Friday, November 9, 2007

As Time Passes

Tick..Tock...The clock strikes 11:11PM. Time goes by pretty quickly...People always have things to do, places to be and other people to be with. Sometimes, it's nice to have some time by yourself, but other times, company is enjoyable too. Is one better than the other? In general, no, but everyone's opinion's different, so I tend to just accept that and stop questioning it. Time is a thing that constrains us from the things that we want to do because of the things that we need to do during this allotted time frame. How can we prioritize? Based on our future would be the response for most parents, but if you think about it, if you're not enjoying yourself now, doing things you don't want to do so the future is better, how do you know what enjoying something is would feel like in the future? We can't change the past, we can't predict the future, so the only thing that we can be certain of is the present. The here and now. So enjoy it. Present becomes past, future becomes present and....future future becomes future -.O''.

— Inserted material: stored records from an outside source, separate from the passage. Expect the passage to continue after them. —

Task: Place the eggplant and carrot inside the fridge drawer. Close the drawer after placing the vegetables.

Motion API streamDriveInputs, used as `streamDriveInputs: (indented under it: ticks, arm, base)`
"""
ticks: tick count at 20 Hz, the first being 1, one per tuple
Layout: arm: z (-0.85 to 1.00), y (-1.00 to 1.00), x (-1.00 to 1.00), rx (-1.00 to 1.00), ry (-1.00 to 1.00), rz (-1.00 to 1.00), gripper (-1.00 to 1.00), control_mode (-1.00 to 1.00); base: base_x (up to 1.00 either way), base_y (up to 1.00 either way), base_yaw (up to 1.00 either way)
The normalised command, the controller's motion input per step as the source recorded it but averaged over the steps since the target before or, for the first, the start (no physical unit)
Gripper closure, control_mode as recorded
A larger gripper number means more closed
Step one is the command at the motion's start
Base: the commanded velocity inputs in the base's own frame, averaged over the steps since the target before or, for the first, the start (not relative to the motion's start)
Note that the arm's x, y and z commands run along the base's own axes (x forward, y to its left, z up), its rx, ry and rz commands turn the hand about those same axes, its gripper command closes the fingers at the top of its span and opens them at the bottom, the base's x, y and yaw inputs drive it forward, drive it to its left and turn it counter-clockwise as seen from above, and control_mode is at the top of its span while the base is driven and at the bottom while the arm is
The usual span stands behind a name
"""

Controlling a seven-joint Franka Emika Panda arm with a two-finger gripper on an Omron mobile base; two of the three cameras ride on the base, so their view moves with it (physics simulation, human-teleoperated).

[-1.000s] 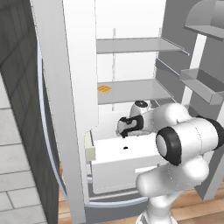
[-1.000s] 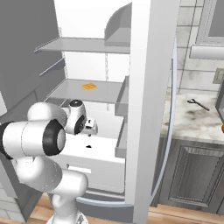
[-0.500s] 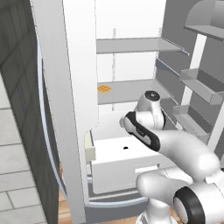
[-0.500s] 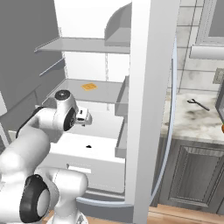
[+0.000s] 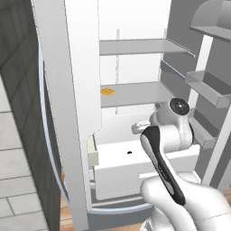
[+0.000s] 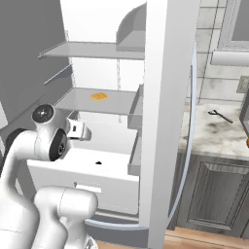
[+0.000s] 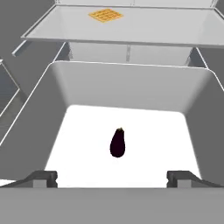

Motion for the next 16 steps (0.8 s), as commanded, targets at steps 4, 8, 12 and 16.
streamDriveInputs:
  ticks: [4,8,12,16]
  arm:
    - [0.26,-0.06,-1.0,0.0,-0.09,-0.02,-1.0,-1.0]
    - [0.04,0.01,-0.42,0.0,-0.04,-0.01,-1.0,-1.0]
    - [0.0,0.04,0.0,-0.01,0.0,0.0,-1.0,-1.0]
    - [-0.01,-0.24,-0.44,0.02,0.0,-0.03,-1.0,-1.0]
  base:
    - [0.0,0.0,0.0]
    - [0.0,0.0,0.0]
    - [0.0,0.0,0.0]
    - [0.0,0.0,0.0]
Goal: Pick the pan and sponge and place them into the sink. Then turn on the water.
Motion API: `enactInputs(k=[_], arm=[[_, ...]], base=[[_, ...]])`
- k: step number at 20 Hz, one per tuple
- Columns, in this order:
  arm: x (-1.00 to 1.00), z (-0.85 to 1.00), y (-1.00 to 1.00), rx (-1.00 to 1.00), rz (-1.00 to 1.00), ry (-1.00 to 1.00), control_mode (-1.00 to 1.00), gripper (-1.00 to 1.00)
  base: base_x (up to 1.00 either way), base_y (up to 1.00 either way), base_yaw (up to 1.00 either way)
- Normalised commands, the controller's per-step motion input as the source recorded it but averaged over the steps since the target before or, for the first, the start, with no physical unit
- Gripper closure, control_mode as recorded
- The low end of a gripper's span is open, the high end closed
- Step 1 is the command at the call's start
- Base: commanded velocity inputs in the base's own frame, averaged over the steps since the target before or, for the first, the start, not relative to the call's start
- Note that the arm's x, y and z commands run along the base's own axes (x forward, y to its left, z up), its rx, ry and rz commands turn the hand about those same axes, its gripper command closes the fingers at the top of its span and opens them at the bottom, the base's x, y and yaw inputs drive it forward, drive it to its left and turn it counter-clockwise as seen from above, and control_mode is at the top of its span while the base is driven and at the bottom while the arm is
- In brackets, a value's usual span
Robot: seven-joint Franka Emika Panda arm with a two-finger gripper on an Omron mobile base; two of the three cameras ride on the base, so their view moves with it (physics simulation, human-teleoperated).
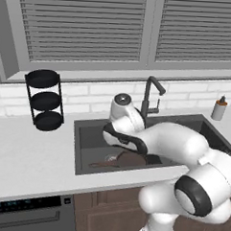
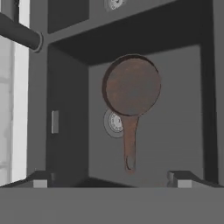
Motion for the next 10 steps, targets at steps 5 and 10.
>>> enactInputs(k=[5,10], arm=[[-0.99,0.47,-0.57,0.0,0.0,-0.34,-1.0,-1.0],[-0.8,0.38,-0.77,0.02,-0.04,-0.34,-1.0,-1.0]], base=[[0.0,0.0,0.0],[0.0,0.0,0.0]])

Okay...So that was a lot of ranting about nothing =P. But time is passing by pretty fast. I don't know how long it's been since that, but it seems pretty long ago...Don't know really what's happening with anything anymore...Not that I really mind. I mean, I hear things, see things because they're there, but really what's the point of getting involved...Just adds stress to life...Besides, there are more important things right now...I need to get a start on scholarships, finances, and finding a way to get outta here. As of now...Just gonna occupy my time with things...Thinking maybe soon I'll stop thinking about high school stuff all together. Occupy my time with work, badminton, tutoring and maybe bits of school. Oh yea, probably gonna go to the gym at school too. Of course, by doing all this, I've been getting further and further away from people at school...It's weird though...Everyone seems happier when you don't know much about them. Haha, ignorance is so bliss. Everyone probably has more problems as the school year goes on, but when you don't put the effort into knowing, it doesn't seem so. Yea yea, I'm a jerk, but am I really for just minding my own business? I don't feel like pursuing something when it's not gonna matter and people just get pissed because I'm being too "nosy". I'll listen if the situation allows it, I'll sympathize/empathize when the situation presents it, but it just doesn't seem to change anything even when I try so hard to "be there" because ultimately, the choice is the individuals.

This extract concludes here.